2.1 The Long Now To be successful an institution needs to have an understanding of its history (what did it go

through), a realistic appraisal of its present (why it is the way it is), and a vision for its future (what might it be and how might it get there). This is what limnologist Steven Carpenter refers to as “the long now” when applied to ecosystem studies.

The University of Maryland Center for Environmental Science marks its origins with the founding of the Chesapeake Biological Laboratory by Professor Reginald Truitt in 1925. Through its various positions as a small college laboratory, a state research and education agency, and (for the past 42 years) a multi-campus institution of the university system, the Center has, at its core, served its patroness, Maryland. It has a rich tradition of excellent research, education and public outreach related to Maryland’s natural resources and environment, pursuing its statutory mission “to develop and apply a predictive ecology for Maryland.”

The Center addresses this mission at its three laboratories: the original Chesapeake Biological Laboratory (CBL), the Appalachian Laboratory (AL), established in 1962, and the Horn Point Laboratory (HPL), founded in 1973. Beginning about 1980, HPL and CBL underwent substantial growth in faculty and facilities, broadening and deepening of research strengths in the marine sciences, expanding sponsored research, and increasing involvement of its institutional leaders and faculty in national and international activities.

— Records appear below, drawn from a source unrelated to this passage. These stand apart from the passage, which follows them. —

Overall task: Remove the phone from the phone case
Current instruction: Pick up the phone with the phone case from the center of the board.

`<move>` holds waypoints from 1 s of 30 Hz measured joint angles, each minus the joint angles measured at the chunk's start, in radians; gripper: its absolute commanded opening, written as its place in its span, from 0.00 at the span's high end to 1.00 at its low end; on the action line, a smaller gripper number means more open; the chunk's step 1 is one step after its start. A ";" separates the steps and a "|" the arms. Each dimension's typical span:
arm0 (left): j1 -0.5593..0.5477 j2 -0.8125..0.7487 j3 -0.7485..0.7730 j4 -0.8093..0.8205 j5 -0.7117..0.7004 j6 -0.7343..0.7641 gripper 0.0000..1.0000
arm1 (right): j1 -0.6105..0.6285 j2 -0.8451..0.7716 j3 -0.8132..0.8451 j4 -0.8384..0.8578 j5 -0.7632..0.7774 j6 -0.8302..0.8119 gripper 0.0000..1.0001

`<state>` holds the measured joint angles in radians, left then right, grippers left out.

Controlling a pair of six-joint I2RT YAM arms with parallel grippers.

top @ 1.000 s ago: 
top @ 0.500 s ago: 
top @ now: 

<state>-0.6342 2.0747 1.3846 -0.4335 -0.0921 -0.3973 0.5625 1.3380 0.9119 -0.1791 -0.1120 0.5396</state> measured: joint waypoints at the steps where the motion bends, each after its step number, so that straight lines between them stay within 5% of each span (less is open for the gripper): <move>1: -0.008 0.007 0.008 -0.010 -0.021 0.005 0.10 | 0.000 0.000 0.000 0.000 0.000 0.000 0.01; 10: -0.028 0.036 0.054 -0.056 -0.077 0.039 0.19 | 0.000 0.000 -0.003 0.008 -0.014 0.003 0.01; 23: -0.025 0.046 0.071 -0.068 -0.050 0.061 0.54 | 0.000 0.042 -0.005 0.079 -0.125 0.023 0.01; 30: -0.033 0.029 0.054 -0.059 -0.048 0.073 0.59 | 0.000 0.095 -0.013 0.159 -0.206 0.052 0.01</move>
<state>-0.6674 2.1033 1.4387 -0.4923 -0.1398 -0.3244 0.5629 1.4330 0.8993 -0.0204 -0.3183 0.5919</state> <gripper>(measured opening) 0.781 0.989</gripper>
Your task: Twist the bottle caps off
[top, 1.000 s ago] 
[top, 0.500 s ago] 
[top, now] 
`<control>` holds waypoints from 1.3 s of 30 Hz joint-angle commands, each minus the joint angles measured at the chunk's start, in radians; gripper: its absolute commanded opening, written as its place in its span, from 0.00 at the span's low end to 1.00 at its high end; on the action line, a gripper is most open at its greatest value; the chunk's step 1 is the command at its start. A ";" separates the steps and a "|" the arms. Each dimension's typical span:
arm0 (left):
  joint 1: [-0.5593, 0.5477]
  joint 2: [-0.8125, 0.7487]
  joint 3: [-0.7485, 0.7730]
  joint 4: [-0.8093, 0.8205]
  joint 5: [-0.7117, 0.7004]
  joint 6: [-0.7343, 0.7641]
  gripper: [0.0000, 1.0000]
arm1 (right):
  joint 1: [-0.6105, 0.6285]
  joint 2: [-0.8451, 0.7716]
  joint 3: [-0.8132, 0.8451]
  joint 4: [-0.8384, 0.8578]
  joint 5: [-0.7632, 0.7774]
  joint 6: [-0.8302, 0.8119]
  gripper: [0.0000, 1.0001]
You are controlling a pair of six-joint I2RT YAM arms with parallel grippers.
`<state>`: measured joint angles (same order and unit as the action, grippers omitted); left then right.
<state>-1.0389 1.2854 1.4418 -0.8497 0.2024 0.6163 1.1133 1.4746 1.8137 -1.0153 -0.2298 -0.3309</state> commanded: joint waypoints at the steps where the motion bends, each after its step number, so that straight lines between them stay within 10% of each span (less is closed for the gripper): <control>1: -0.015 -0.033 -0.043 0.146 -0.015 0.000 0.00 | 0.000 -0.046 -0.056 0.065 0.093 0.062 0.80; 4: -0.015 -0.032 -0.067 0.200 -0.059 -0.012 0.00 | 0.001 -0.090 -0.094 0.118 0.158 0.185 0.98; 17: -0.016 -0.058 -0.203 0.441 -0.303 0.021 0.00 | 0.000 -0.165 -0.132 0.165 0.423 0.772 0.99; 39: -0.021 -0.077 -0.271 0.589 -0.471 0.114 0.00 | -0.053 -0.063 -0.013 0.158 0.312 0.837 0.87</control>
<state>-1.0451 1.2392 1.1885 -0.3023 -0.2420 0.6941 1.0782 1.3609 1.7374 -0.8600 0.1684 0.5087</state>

During the 1990s a major commitment was made to expand and strengthen the faculty and facilities of the Appalachian Laboratory in order to develop a prominent program of watershed studies to balance and contribute to the estuarine and marine programs of the coastal laboratories. Furthermore, since that time UMCES has maintained a leadership role in strengthening and nurturing the University-wide graduate program in environmental sciences (Marine-Estuarine-Environmental Sciences or MEES).

Since 1999, UMCES has been the responsible institution for administration of the Maryland Sea Grant College Program on behalf of the University System of Maryland. Although UMCES is fiscally and programmatically accountable for Sea Grant, that program has an independent mission in partnership with many other public and private institutions and appropriately has a separate strategic plan.

The present and future parts of the long now are covered in the Self Study, External Review and the Strategy itself.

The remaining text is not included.